Saved data entries

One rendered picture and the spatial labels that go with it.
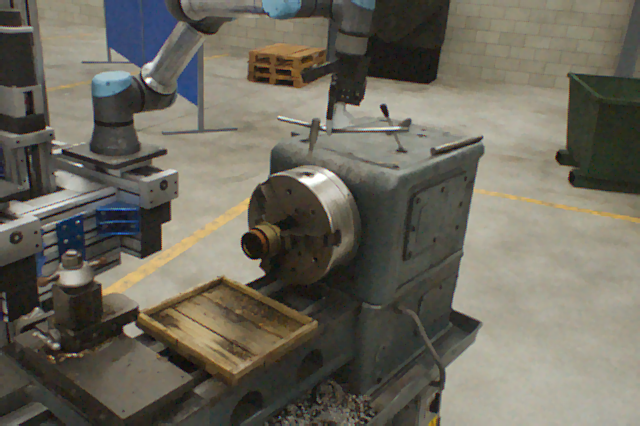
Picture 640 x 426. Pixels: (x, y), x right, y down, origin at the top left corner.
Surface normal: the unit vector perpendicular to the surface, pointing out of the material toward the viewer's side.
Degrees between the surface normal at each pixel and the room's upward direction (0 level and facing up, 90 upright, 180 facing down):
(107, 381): 0
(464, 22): 90
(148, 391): 0
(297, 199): 90
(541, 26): 90
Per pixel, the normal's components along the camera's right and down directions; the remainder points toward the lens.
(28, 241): 0.86, 0.25
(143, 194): -0.51, 0.29
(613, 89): -0.15, 0.15
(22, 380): 0.07, -0.92
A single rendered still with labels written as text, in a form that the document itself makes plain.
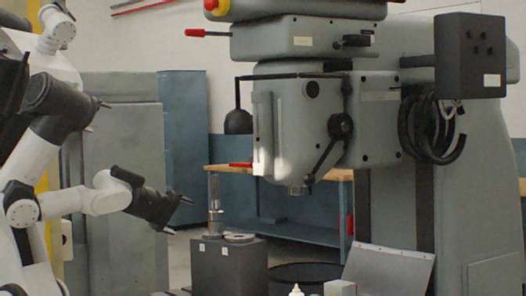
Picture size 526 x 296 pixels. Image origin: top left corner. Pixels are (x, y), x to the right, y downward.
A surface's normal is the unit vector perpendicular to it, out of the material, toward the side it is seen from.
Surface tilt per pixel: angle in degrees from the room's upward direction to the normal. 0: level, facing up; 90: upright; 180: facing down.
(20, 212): 114
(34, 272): 70
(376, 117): 90
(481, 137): 91
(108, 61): 90
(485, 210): 88
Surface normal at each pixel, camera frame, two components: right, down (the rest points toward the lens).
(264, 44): -0.78, 0.06
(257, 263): 0.72, 0.01
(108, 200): 0.55, 0.43
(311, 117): 0.55, 0.03
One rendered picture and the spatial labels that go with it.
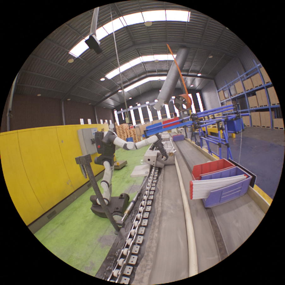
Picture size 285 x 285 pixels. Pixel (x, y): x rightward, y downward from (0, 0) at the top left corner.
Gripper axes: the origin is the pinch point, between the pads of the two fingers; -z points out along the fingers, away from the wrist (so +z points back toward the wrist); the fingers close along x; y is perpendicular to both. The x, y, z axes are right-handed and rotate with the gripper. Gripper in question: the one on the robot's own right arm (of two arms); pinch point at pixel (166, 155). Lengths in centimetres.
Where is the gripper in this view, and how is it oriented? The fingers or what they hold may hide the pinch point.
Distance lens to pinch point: 112.8
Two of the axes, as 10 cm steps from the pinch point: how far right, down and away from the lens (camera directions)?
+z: -5.9, -8.1, -0.1
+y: -7.8, 5.7, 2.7
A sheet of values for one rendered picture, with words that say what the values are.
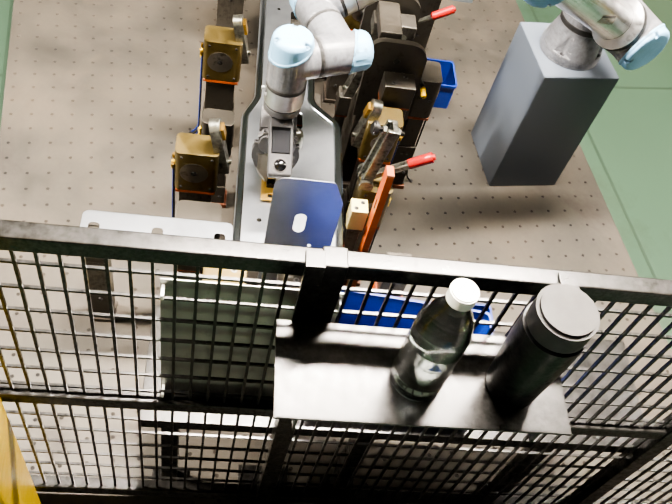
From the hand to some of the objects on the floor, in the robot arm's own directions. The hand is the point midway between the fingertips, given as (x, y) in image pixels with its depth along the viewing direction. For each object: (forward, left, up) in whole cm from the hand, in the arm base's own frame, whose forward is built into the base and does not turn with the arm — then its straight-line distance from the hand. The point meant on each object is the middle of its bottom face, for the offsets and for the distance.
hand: (271, 179), depth 163 cm
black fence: (-26, +60, -102) cm, 122 cm away
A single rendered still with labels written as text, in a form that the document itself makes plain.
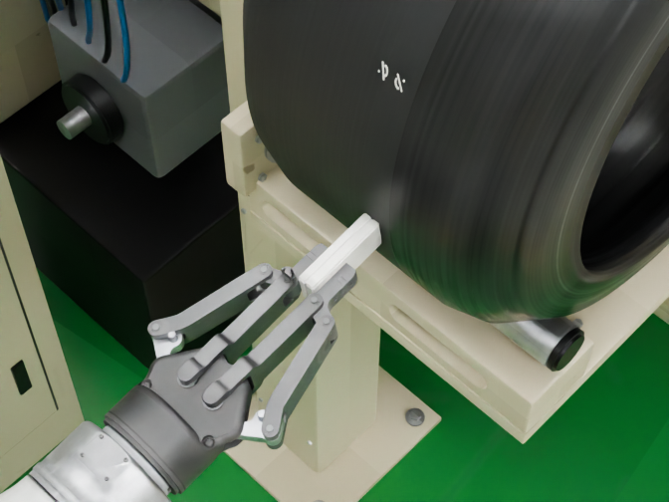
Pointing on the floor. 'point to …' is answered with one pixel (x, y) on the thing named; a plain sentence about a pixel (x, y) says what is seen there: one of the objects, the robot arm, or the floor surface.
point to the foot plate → (382, 441)
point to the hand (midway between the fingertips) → (340, 259)
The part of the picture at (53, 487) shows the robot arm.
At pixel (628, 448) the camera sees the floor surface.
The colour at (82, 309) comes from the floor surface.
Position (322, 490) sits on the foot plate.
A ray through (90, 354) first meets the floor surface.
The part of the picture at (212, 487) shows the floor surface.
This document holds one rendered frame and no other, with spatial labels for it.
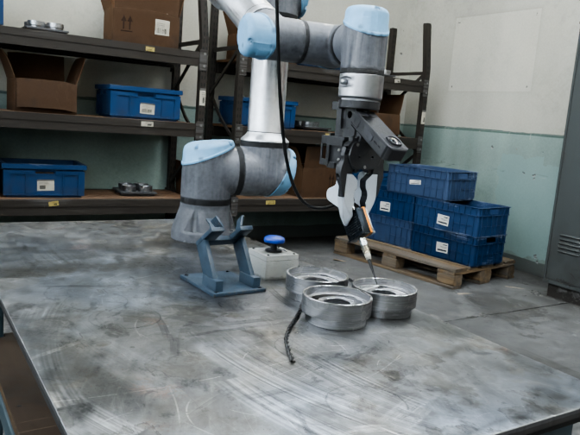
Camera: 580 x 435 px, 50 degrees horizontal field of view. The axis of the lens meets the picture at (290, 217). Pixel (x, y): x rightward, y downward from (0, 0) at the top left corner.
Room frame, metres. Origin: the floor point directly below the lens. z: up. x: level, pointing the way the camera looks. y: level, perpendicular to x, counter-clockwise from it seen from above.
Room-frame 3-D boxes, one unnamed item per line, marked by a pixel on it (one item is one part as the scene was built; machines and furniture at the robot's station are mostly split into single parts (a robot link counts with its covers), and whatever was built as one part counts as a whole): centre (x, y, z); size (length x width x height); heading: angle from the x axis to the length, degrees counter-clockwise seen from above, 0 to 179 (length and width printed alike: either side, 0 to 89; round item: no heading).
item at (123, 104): (4.54, 1.15, 1.11); 0.52 x 0.38 x 0.22; 123
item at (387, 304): (0.98, -0.16, 0.82); 0.10 x 0.10 x 0.04
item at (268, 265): (1.16, 0.03, 0.82); 0.08 x 0.07 x 0.05; 33
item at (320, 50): (1.17, -0.05, 1.23); 0.11 x 0.11 x 0.08; 24
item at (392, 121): (5.68, -0.66, 1.19); 0.45 x 0.40 x 0.37; 118
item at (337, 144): (1.09, -0.10, 1.07); 0.09 x 0.08 x 0.12; 36
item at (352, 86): (1.08, -0.10, 1.15); 0.08 x 0.08 x 0.05
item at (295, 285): (1.02, -0.05, 0.82); 0.10 x 0.10 x 0.04
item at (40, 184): (4.19, 1.70, 0.56); 0.52 x 0.38 x 0.22; 120
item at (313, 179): (5.35, -0.13, 0.67); 0.52 x 0.43 x 0.43; 123
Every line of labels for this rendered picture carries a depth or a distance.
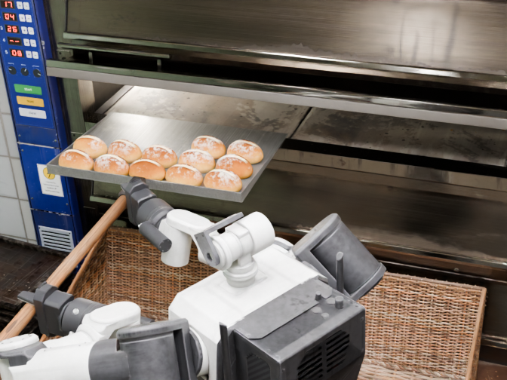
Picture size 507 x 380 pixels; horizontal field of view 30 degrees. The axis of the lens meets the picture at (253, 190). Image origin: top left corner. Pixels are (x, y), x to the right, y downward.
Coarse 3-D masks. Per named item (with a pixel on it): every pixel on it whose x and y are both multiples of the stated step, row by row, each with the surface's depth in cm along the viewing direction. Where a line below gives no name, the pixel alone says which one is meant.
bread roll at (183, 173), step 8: (176, 168) 238; (184, 168) 237; (192, 168) 238; (168, 176) 239; (176, 176) 237; (184, 176) 237; (192, 176) 237; (200, 176) 238; (192, 184) 237; (200, 184) 239
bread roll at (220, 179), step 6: (210, 174) 235; (216, 174) 234; (222, 174) 234; (228, 174) 234; (234, 174) 235; (204, 180) 237; (210, 180) 235; (216, 180) 234; (222, 180) 234; (228, 180) 233; (234, 180) 234; (240, 180) 235; (210, 186) 235; (216, 186) 234; (222, 186) 234; (228, 186) 234; (234, 186) 234; (240, 186) 235
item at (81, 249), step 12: (120, 204) 229; (108, 216) 225; (96, 228) 220; (108, 228) 224; (84, 240) 217; (96, 240) 219; (72, 252) 213; (84, 252) 214; (60, 264) 210; (72, 264) 210; (60, 276) 206; (24, 312) 195; (12, 324) 192; (24, 324) 194; (0, 336) 189; (12, 336) 191
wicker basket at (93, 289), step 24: (144, 240) 283; (192, 240) 278; (96, 264) 283; (120, 264) 288; (192, 264) 280; (72, 288) 271; (96, 288) 285; (144, 288) 288; (168, 288) 285; (168, 312) 288
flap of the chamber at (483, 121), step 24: (48, 72) 251; (72, 72) 248; (96, 72) 246; (192, 72) 246; (216, 72) 246; (240, 72) 246; (264, 72) 247; (288, 72) 247; (240, 96) 233; (264, 96) 231; (288, 96) 229; (408, 96) 228; (432, 96) 228; (456, 96) 228; (480, 96) 228; (504, 96) 229; (432, 120) 218; (456, 120) 216; (480, 120) 214; (504, 120) 212
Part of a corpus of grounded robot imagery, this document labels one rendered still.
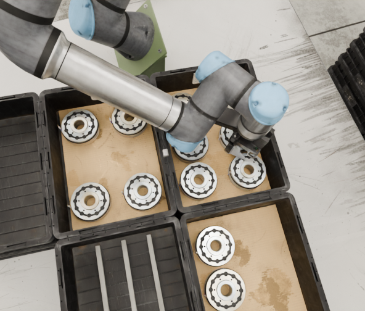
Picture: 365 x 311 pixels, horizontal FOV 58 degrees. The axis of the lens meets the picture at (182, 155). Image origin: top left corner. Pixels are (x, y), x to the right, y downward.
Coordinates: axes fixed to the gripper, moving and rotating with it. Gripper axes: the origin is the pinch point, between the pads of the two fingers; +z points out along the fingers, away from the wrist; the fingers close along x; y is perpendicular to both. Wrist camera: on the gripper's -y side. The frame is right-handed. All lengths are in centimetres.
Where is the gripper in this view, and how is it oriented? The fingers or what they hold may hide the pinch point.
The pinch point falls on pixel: (231, 142)
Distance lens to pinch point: 97.2
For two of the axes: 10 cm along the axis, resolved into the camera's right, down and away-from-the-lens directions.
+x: 5.4, -8.2, 2.0
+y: 8.4, 5.3, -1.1
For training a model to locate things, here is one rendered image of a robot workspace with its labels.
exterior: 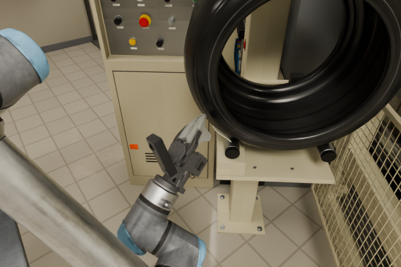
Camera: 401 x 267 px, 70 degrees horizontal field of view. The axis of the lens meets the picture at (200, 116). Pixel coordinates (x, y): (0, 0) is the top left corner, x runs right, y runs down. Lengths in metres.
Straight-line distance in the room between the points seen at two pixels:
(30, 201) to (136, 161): 1.30
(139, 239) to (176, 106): 0.89
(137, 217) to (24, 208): 0.28
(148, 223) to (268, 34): 0.72
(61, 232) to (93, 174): 1.58
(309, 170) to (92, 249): 0.68
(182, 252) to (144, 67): 0.92
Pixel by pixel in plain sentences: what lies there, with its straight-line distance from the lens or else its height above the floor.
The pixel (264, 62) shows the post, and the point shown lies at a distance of 1.11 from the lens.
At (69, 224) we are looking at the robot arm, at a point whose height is 1.04.
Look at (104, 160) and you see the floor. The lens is 2.22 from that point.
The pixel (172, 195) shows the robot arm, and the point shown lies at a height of 0.91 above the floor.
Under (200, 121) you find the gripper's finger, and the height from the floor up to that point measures 1.04.
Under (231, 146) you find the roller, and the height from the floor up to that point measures 0.92.
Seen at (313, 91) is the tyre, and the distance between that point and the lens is 1.06.
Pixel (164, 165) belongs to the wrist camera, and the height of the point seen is 0.98.
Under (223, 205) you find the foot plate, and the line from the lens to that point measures 1.84.
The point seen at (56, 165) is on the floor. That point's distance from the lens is 2.31.
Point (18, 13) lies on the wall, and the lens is 4.03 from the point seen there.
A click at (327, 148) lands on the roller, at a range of 0.91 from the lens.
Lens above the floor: 1.49
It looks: 36 degrees down
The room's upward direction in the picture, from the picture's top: straight up
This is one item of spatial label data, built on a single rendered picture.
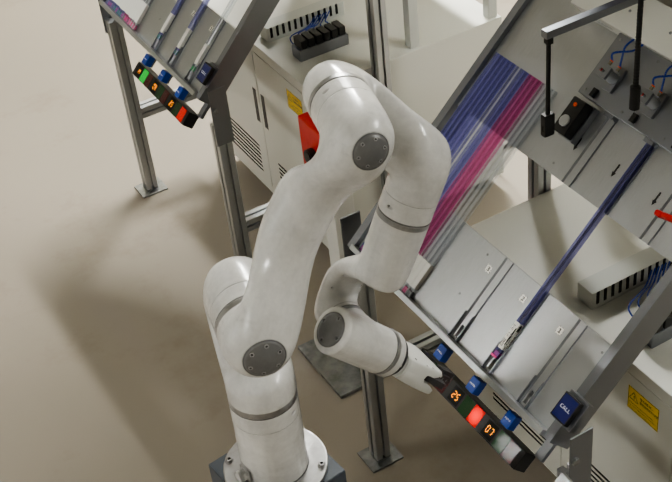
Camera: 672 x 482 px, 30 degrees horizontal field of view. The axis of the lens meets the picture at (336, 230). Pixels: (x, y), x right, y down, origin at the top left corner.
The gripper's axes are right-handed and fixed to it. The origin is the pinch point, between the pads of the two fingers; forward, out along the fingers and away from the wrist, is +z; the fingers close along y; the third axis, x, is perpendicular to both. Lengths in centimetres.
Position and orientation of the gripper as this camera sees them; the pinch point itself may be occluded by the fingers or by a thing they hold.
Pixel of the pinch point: (441, 376)
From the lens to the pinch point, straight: 233.6
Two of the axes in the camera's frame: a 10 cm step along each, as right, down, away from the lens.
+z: 6.4, 3.3, 6.9
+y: 5.1, 4.9, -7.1
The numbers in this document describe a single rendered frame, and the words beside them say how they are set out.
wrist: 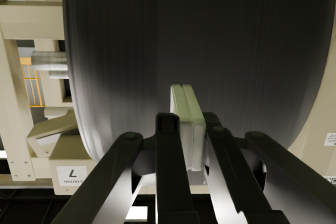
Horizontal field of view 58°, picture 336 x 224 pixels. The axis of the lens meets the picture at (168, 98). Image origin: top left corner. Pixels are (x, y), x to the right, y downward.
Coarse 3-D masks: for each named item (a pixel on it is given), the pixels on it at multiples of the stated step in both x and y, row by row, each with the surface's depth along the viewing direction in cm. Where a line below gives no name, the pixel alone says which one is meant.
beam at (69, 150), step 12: (60, 144) 98; (72, 144) 98; (60, 156) 93; (72, 156) 93; (84, 156) 93; (60, 192) 98; (72, 192) 98; (144, 192) 99; (192, 192) 100; (204, 192) 100
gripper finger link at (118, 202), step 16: (112, 144) 14; (128, 144) 14; (112, 160) 13; (128, 160) 13; (96, 176) 11; (112, 176) 12; (128, 176) 13; (80, 192) 11; (96, 192) 11; (112, 192) 11; (128, 192) 13; (64, 208) 10; (80, 208) 10; (96, 208) 10; (112, 208) 11; (128, 208) 13
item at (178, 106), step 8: (176, 88) 21; (176, 96) 20; (176, 104) 18; (184, 104) 18; (176, 112) 17; (184, 112) 17; (184, 120) 16; (184, 128) 16; (184, 136) 16; (184, 144) 16; (184, 152) 16
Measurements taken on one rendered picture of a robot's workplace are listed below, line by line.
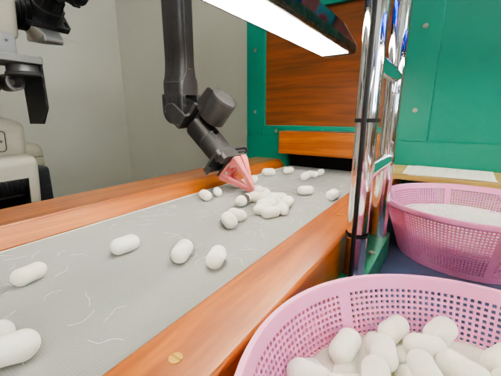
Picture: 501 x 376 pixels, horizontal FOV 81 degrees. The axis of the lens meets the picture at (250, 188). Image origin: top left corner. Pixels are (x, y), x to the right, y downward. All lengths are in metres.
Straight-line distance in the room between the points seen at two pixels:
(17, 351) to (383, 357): 0.25
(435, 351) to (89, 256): 0.36
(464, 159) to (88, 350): 0.84
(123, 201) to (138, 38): 2.34
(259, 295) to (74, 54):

## Work order:
Each line of the data that holds "clockwise" should be copied.

## Answer section:
Room frame, metres. Origin: the floor point directly below the lens. z: up. x: level, pointing the way the camera looks. y: level, perpendicular to x, counter-clockwise from it seen from above.
Room-frame 3-D boxes, one unnamed item per line, marked by a pixel on it (one item is one part as the scene was built; machines and furniture at the robot's station are mostly split into single parts (a robot link counts with its covers), and whatever was built as one part counts as a whole): centre (x, y, z); size (length x width x height); heading: angle from the x axis to the length, degrees counter-clockwise seen from above, 0 to 179 (length and width printed alike: either side, 0 to 89; round item: no heading).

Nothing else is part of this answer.